僕は今、有給休暇を使い趣味の釣りを嗜むために、車で約三時間かけてこの端山までやって来ていた。ここは取り分け名所という場所でもないため、他の釣り人や登山客なども少なく、静穏で僕にとっての穴場的な存在だった。
僕は釣り道具をたくさん積めるからという理由で購入した、大きなワゴン車のテールゲートを開き、中から釣竿やクーラーボックス、あと餌やルアーがなかに入ったショルダーバッグ等、一式の荷物を取り出して全て担いだ。これが中々に重い。
そして凸凹の山道を通って川へと向かう。歩く度にザクザクと落ち葉を踏む音が聞こえた。
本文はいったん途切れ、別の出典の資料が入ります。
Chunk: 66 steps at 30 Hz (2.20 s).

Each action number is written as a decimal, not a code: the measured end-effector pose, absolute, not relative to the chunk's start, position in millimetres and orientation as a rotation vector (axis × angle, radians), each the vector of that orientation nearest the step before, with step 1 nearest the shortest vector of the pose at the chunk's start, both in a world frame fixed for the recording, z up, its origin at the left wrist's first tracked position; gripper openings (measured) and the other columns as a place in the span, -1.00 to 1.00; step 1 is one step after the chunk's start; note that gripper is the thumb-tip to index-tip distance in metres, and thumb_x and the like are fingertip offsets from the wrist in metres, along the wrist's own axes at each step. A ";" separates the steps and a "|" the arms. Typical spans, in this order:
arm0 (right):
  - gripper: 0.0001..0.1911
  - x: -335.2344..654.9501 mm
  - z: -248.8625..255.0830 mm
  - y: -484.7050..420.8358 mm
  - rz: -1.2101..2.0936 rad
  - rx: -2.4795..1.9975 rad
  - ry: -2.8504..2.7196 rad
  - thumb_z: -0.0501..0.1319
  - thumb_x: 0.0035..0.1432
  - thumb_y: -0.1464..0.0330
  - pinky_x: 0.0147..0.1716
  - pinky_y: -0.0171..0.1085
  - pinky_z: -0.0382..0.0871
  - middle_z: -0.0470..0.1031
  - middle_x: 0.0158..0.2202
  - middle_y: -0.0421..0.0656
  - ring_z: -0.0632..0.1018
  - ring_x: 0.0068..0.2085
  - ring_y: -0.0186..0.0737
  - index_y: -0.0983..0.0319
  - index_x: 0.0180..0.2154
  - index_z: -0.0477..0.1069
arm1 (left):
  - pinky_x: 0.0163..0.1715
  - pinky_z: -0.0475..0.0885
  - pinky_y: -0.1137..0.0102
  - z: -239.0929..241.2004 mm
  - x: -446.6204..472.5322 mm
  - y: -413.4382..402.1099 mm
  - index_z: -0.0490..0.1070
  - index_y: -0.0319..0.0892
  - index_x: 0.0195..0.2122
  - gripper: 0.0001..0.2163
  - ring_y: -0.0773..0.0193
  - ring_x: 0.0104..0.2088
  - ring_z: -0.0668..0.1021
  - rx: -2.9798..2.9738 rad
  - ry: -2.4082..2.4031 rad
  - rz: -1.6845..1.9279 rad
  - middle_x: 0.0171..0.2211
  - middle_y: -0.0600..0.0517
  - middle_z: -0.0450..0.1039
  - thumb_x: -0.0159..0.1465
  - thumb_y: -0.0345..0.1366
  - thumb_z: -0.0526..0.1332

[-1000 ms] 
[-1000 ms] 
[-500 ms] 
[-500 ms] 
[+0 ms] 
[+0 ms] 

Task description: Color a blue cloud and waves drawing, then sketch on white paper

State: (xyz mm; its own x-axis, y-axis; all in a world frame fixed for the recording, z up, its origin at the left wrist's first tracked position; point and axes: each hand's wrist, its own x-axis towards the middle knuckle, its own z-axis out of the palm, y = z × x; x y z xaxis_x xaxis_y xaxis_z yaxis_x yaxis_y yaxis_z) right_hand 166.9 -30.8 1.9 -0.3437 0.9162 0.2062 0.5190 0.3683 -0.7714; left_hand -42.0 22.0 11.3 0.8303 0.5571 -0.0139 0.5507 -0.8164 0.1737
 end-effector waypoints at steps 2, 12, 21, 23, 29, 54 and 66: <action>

少し息が切れてきたころに、川の流れる音が聞こえてきて、やがて不規則に並ぶ樹木の間からそれは見えた。太陽に照らされて発生したそのギラギラとした輝きは、波の動きに沿ってたゆたっている。
僕はとりあえず一息つこうと、釣りをするポイントを決める前に岩の床に座り込み、荷物を置いた。今日はどの辺で釣ろう?と考えながら、ふと上流の方を向くと、先客が来ていた事に気がついた。今日は運が悪い。
その釣り人が一人できていた事が不幸中の幸いだろう。子連れだったりカップルだったりして、うるさくされようものなら、態々この山を選んで三時間も車を走らせた意味が消え失せてしまう。
釣り人は若い──パッと見た感じでは20代前半くらいの風采の良い青年だった。まあ、特に気にする必要はないかもしれないな、と僕は思った。